これは地震や旅行需要といった外部要因ではなく、私たち運営側の課題です。前回は熊本地震後の九州旅行需要への影響も一つの可能性として考えましたが、外部要因だけを理由にしていては改善が止まります。
値下げの前に確認する4つのこと
1.同じ条件の競合と比べる
立地、定員、寝室数、設備、レビュー数が違う宿と料金だけを比べても、正しい判断はできません。できるだけ条件の近い施設を選び、平日・週末・イベント日の料金を分けて見ます。
2.最初の写真で価値が伝わるか
料金を下げる前に、検索結果で表示される写真を確認します。暗い、広さが分からない、似た写真が続くといった状態では、クリックされる前に候補から外れてしまいます。
3.誰のための宿かを言えるか
「福岡に泊まるすべての人」を狙うと、結局は誰にも強く響きません。小さな子ども連れ、複数世代、グループ旅行など、私たちの戸建てを一番便利に使えるゲストを具体的に考えます。
4.値下げするなら期間と目的を決める
割引を使う場合も、空いている直近日だけなのか、最初のレビューを得るためなのか、連泊を増やしたいのかを決めます。Airbnbでは割引やプロモーション、日付ごとの料金設定が用意されているため、一律にずっと安くする必要はありません。
私たちは、価格より先に「選ばれる理由」を直します
これから私たちが先に取り組むのは、写真の見直し、説明文の整理、想定ゲストの明確化、そして戸建てならではの過ごし方の提案です。そのうえで、周辺相場と予約の動きを見ながら、必要な日だけ料金を調整します。

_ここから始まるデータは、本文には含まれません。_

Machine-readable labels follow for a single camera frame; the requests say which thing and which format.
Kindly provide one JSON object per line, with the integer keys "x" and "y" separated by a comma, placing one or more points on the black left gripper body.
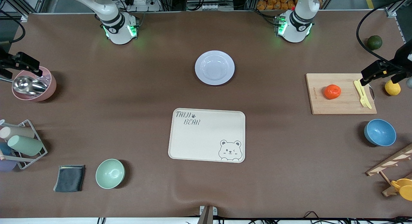
{"x": 403, "y": 58}

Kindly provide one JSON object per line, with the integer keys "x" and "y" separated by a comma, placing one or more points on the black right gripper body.
{"x": 4, "y": 61}

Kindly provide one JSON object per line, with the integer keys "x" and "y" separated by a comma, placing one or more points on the orange fruit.
{"x": 332, "y": 92}

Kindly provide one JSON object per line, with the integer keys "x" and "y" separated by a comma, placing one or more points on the white round plate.
{"x": 214, "y": 68}

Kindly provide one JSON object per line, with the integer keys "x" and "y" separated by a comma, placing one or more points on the metal scoop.
{"x": 29, "y": 85}

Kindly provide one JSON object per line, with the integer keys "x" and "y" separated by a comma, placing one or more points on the yellow lemon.
{"x": 393, "y": 88}

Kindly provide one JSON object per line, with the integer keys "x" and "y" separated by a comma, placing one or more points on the dark green lime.
{"x": 374, "y": 42}

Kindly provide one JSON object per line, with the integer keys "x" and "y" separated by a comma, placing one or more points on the wooden cutting board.
{"x": 331, "y": 105}

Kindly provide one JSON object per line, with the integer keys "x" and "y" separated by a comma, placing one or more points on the blue bowl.
{"x": 380, "y": 133}

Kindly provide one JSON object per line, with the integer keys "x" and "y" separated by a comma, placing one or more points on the beige cup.
{"x": 19, "y": 132}

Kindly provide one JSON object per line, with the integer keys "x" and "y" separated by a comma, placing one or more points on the mint green cup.
{"x": 25, "y": 145}

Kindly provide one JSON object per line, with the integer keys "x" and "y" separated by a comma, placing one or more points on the blue cup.
{"x": 4, "y": 149}

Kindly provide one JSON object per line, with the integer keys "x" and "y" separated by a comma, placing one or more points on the wooden drying rack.
{"x": 391, "y": 161}

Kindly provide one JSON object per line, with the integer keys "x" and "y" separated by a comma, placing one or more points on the purple cup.
{"x": 6, "y": 166}

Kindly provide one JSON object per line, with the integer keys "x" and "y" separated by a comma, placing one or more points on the dark grey folded cloth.
{"x": 69, "y": 179}

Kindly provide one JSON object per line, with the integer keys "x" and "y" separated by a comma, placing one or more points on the yellow mug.
{"x": 405, "y": 189}

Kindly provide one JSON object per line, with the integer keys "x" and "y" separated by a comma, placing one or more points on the pile of orange fruits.
{"x": 273, "y": 1}

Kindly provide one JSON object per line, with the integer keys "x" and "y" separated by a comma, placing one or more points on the pale green bowl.
{"x": 110, "y": 174}

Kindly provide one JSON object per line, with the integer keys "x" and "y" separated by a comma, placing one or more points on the white power strip with plugs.
{"x": 143, "y": 3}

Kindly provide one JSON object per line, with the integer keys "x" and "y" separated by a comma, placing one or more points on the cream tray with bear print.
{"x": 206, "y": 137}

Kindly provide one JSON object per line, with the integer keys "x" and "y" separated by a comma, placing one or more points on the aluminium frame post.
{"x": 391, "y": 12}

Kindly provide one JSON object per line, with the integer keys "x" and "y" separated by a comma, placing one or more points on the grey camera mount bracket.
{"x": 206, "y": 214}

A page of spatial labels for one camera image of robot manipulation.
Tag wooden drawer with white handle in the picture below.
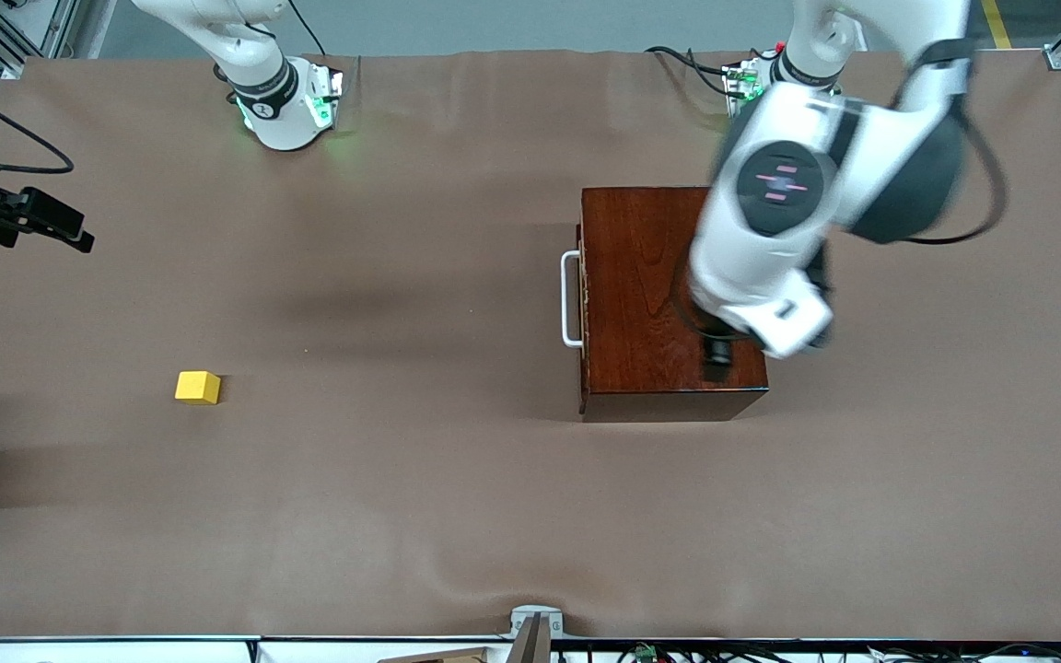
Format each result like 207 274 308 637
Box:
561 224 589 415

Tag yellow wooden block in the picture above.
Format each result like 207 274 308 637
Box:
174 370 222 405

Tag dark brown wooden cabinet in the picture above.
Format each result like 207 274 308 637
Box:
577 186 769 423

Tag brown table cover sheet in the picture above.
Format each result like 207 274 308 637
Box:
0 48 1061 643

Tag tan wooden board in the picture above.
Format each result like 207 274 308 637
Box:
376 647 495 663

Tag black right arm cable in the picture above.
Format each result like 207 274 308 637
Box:
0 78 75 176

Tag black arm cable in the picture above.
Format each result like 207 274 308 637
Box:
669 101 1010 343
0 78 75 176

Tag black left base cables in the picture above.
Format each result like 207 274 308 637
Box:
646 44 736 95

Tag black right base cable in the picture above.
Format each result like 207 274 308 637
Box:
286 0 324 58

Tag grey metal table bracket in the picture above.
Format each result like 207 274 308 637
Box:
509 605 565 638

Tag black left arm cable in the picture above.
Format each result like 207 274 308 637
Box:
669 101 1010 343

価格は大切です。でも、価格だけで選ばれた宿は、さらに安い宿が出たときに選ばれなくなるかもしれません。「この宿だから泊まりたい」と思ってもらえる理由をつくることは、すぐに数字へ表れなくても、長く運営するために必要な土台だと思います。
まとめ|値下げは答えではなく、一つの手段
稼働率27%という結果を見て、私たちは値下げに逃げたくなりました。でも、料金を変える前に見直すべきことがたくさんありました。
- 条件の近い競合と比較する
- 写真と説明で価値を伝える
- 想定するゲストを明確にする
- 割引は期間と目的を決めて使う
民泊は、安くすれば簡単に埋まるほど単純ではありません。数字から逃げず、自分たち側の改善点を一つずつ直す。その過程も、これからの「民泊のホンネ」でお伝えしていきます。